Modeling LLM Unlearning as an Asymmetric Two-Task Learning Problem

Abstract

Machine unlearning for large language models (LLMs) aims to remove targeted knowledge while preserving general capability. In this paper, we recast LLM unlearning as an asymmetric two-task problem: retention is the primary objective and forgetting is an auxiliary. From this perspective, we propose a retention-prioritized gradient synthesis framework that decouples task-specific gradient extraction from conflict-aware combination.
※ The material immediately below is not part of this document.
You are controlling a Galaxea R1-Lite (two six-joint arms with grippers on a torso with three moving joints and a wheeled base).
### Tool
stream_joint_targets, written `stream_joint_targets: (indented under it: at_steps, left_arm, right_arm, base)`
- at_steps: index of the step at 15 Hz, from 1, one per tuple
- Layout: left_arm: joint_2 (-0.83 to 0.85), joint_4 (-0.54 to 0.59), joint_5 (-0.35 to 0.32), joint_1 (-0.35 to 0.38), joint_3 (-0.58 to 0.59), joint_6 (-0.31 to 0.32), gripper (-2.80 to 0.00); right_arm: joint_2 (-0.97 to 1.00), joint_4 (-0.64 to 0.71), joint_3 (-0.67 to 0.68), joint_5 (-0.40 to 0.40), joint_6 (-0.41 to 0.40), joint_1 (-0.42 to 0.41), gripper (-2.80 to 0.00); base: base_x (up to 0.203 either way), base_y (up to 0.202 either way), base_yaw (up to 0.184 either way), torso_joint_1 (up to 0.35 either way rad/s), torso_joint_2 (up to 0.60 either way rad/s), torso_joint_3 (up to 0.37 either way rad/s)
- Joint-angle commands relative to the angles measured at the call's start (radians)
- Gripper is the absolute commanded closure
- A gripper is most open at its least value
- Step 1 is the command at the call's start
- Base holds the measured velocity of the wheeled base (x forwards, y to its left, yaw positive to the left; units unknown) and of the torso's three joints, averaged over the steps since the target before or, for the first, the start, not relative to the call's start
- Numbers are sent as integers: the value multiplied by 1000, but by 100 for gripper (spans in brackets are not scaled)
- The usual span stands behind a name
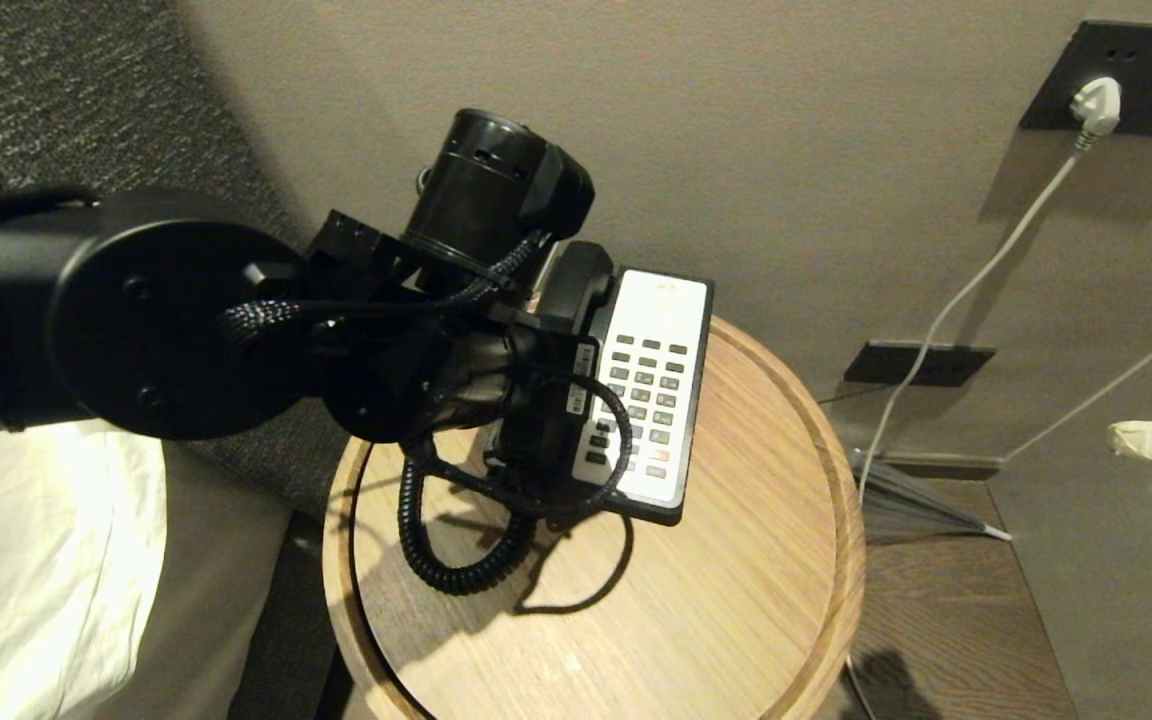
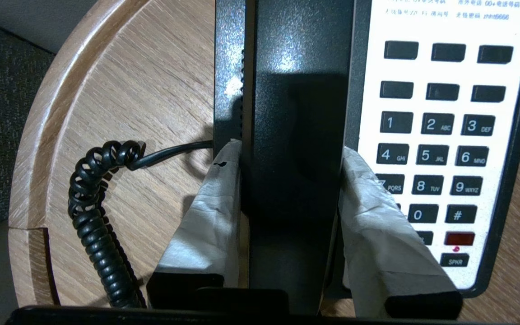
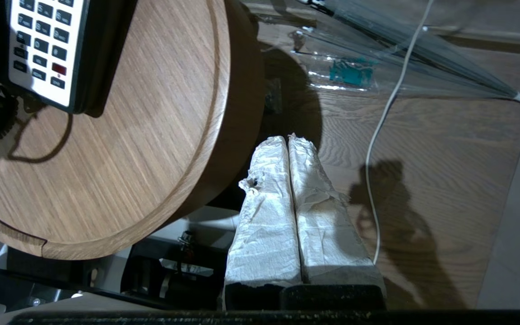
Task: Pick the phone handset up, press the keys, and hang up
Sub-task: Put the handset back
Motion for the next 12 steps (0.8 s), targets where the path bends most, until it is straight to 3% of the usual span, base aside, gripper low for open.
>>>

Instantiating the framework, we adapt established PCGrad to resolve gradient conflicts, and introduce SAGO, a novel retention-prioritized gradient synthesis method. Theoretically, both variants ensure non-negative cosine similarity with the retain gradient, while SAGO achieves strictly tighter alignment through constructive sign-constrained synthesis. Empirically, on WMDP Bio/Cyber and RWKU benchmarks, SAGO consistently pushes the Pareto frontier: e.g., on WMDP Bio (SimNPO+GD), recovery of target model MMLU performance progresses from 44.6% (naive) to 94.0% (+PCGrad) and further to 96.0% (+SAGO), while maintaining comparable forgetting strength. Our results show that re-shaping gradient geometry, rather than re-balancing losses, is the key to mitigating unlearning-retention trade-offs.